By 2012, the accolades could no longer be ignored. Tan Sri Ong received the Merdeka Award for Outstanding Contribution to the People of Malaysia in Science, Technology and Innovation.

But for him, awards were milestones, not finish lines. In 2019, he published In Pursuit of Scientific Truth: Ideas Matter - not a self-congratulation, but a thoughtful reflection.

Palm oil's story is not just economic - it has a deeply human side. Millions of smallholders depend on it; millions more consume it daily, often unknowingly. As one of the world's most traded commodities, it feeds, fuels, and nourishes far more than most realise. And at the heart of its scientific defence, innovation, and survival against global smear campaigns, stands a boy from Malacca - curious, brilliant and unafraid to challenge falsehoods.

Tan Sri Augustine Ong is more than the Father of Malaysian Palm Oil. He is the chemist who bottled 'light', the inventor who reimagined fat, the patriot who stood firm against giants.
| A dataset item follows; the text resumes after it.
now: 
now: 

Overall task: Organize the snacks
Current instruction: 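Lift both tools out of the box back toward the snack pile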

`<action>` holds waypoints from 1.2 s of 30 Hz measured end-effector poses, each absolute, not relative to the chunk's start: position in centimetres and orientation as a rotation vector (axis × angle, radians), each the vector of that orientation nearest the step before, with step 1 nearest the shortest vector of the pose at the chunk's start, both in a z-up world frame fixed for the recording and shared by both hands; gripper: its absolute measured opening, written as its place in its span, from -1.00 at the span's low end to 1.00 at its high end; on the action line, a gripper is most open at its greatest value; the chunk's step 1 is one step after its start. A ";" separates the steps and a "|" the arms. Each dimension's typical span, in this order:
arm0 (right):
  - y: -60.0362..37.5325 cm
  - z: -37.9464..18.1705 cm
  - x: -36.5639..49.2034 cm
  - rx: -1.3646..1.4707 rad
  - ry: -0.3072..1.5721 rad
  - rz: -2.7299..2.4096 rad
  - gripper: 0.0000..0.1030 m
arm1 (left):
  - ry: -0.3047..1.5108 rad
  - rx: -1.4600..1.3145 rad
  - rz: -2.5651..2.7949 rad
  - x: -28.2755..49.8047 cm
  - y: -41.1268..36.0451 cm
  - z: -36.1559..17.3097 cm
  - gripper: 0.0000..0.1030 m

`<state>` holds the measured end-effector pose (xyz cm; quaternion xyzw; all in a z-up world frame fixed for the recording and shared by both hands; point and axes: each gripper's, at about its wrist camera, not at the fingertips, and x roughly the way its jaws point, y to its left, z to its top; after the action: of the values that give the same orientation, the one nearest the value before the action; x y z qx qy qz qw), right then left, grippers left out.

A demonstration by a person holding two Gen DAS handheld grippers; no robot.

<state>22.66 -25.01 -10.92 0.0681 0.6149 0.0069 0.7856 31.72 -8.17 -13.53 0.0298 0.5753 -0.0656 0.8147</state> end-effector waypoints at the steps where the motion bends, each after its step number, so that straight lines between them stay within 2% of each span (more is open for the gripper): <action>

If Malaysia has a scientific icon - a modern alchemist who turned humble palm oil into molecular poetry and national pride -it is him.

So the next time you fry a banana fritter, simmer a curry, or fuel a bus or a plane, remember: in that golden drop lies more than oil. It holds a story of science, courage and one brilliant chemist backed by many. A reminder that together, we can go further. The world shines brighter because Tan Sri Ong never stopped asking questions.